*WHAT YOU HAVE TO DO:* Identify all lines of the data containing the string "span" and copy them.

(INPUT DATA)

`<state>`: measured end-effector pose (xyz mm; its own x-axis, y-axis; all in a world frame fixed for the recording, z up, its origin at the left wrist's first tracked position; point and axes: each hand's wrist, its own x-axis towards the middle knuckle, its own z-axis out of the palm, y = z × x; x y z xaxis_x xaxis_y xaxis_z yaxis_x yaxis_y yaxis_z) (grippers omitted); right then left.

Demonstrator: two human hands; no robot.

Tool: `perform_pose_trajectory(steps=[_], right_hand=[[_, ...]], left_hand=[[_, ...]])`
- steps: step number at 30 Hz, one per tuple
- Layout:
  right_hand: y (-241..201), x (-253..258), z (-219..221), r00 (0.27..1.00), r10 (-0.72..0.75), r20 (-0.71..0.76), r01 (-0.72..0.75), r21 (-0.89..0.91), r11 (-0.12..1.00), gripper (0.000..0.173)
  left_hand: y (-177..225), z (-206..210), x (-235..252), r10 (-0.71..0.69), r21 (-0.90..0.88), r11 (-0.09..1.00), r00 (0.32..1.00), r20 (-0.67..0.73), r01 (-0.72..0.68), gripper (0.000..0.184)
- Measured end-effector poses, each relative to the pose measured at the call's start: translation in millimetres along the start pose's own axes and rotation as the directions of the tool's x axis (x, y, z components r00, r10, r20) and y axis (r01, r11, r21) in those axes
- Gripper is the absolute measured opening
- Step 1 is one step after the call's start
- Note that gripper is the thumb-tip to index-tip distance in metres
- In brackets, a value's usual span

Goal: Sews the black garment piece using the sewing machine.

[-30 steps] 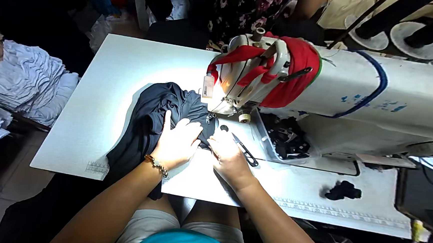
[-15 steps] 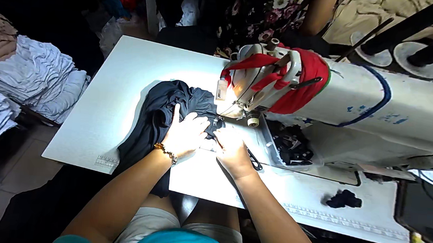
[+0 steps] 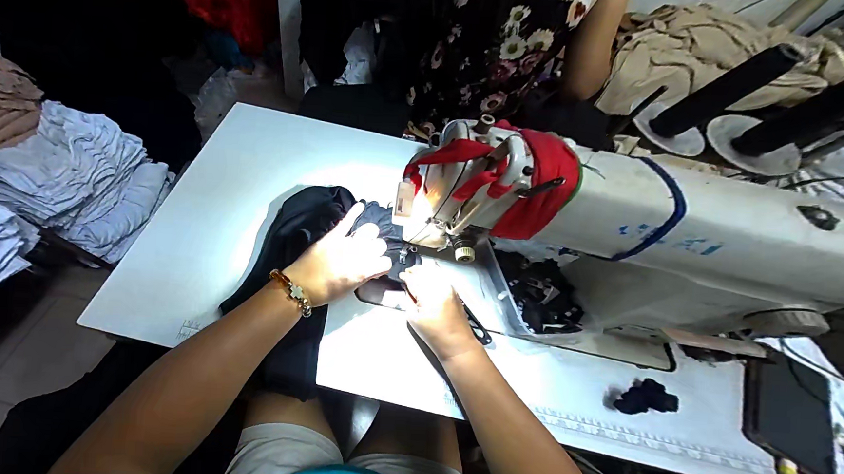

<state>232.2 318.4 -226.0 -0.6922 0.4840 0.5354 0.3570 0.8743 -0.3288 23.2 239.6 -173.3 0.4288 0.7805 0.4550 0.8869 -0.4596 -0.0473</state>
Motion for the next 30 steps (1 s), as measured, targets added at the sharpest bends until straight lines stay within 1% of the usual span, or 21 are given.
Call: perform_pose_trajectory(steps=[1,2,4,5,6,8,10,11,12,13,14,16,18,21,23,25,26,27,29,30], right_hand=[[0.4,-0.2,-0.1,1.000,0.000,0.004,0.001,-0.009,1.000,0.019],[0.2,-0.5,-0.3,1.000,0.008,0.014,-0.007,-0.018,1.000,0.020],[-0.8,-1.0,-0.3,0.999,0.028,0.025,-0.028,-0.025,0.999,0.020],[-0.9,-0.4,-0.7,0.999,0.037,0.034,-0.037,-0.026,0.999,0.019],[-0.5,0.3,-1.4,0.999,0.037,0.034,-0.036,-0.029,0.999,0.019],[0.9,0.1,0.1,1.000,0.023,0.015,-0.022,-0.019,1.000,0.018],[1.7,0.7,0.3,0.999,0.025,0.022,-0.025,-0.004,1.000,0.016],[1.4,1.4,-0.3,0.999,0.035,0.031,-0.035,0.008,0.999,0.016],[1.2,1.9,-0.7,0.999,0.039,0.033,-0.040,0.016,0.999,0.016],[1.0,2.4,-1.5,0.998,0.043,0.042,-0.044,0.020,0.999,0.017],[1.5,2.6,-1.8,0.997,0.048,0.055,-0.049,0.020,0.999,0.017],[2.5,2.2,-0.9,0.998,0.036,0.054,-0.037,0.026,0.999,0.016],[3.0,0.8,-0.2,0.998,0.023,0.059,-0.025,0.023,0.999,0.015],[0.2,0.4,-1.0,0.996,0.044,0.082,-0.046,0.030,0.998,0.018],[-2.6,1.7,-3.1,0.991,0.066,0.120,-0.069,0.022,0.997,0.019],[-5.3,2.5,-5.2,0.989,0.052,0.142,-0.050,-0.017,0.999,0.020],[-6.9,2.1,-6.9,0.988,0.026,0.149,-0.019,-0.045,0.999,0.019],[-8.0,0.0,-7.0,0.992,-0.028,0.125,0.036,-0.064,0.997,0.018],[-12.0,-9.0,-6.7,0.986,-0.150,0.070,0.154,-0.064,0.986,0.014],[-16.1,-15.7,-6.5,0.978,-0.202,0.048,0.205,-0.055,0.977,0.011]], left_hand=[[-1.4,-2.2,-0.7,0.012,-0.008,1.000,1.000,0.023,-0.012,0.017],[-2.7,-4.7,-1.6,0.005,-0.010,1.000,0.997,0.078,-0.005,0.020],[-4.5,-11.5,-2.8,-0.042,0.005,0.999,0.976,0.213,0.042,0.029],[-5.6,-15.0,-2.6,-0.063,0.010,0.998,0.964,0.258,0.063,0.032],[-7.2,-17.5,-2.5,-0.061,0.014,0.998,0.962,0.266,0.060,0.033],[-8.0,-21.7,-3.4,0.000,0.014,1.000,0.974,0.228,-0.003,0.029],[-2.0,-24.5,-2.7,0.106,-0.006,0.994,0.978,0.179,-0.107,0.022],[4.7,-26.9,-1.2,0.147,-0.015,0.989,0.970,0.195,-0.147,0.021],[13.7,-31.6,1.1,0.167,-0.021,0.986,0.956,0.242,-0.167,0.021],[23.8,-38.6,3.7,0.169,-0.010,0.984,0.930,0.327,-0.176,0.022],[33.2,-46.5,6.3,0.155,-0.005,0.986,0.892,0.426,-0.169,0.024],[43.7,-60.7,8.3,0.141,-0.020,0.988,0.833,0.535,-0.155,0.027],[44.8,-70.7,5.0,0.136,-0.040,0.990,0.815,0.563,-0.137,0.031],[47.5,-75.3,-5.6,0.143,-0.083,0.990,0.821,0.553,-0.116,0.035],[58.8,-76.6,-6.4,0.126,-0.151,0.988,0.768,0.627,-0.039,0.031],[71.9,-74.7,-5.0,0.127,-0.217,0.976,0.733,0.668,0.028,0.028],[76.9,-72.3,-5.8,0.140,-0.259,0.965,0.747,0.650,0.044,0.026],[80.2,-69.4,-7.6,0.155,-0.304,0.952,0.780,0.606,0.046,0.025],[84.6,-62.2,-12.2,0.180,-0.402,0.915,0.867,0.465,0.026,0.022],[86.6,-59.0,-13.7,0.184,-0.445,0.895,0.896,0.405,0.017,0.021]])
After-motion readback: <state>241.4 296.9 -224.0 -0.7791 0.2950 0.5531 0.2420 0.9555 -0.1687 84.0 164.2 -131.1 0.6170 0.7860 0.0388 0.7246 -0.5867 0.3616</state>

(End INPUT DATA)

*SOLUTION TO THE PROBLEM:*
- In brackets, a value's usual span
Motion for the next 30 steps (1 s), as measured, targets added at the sharpest bends until straight lines stay within 1% of the usual span, or 21 are given.

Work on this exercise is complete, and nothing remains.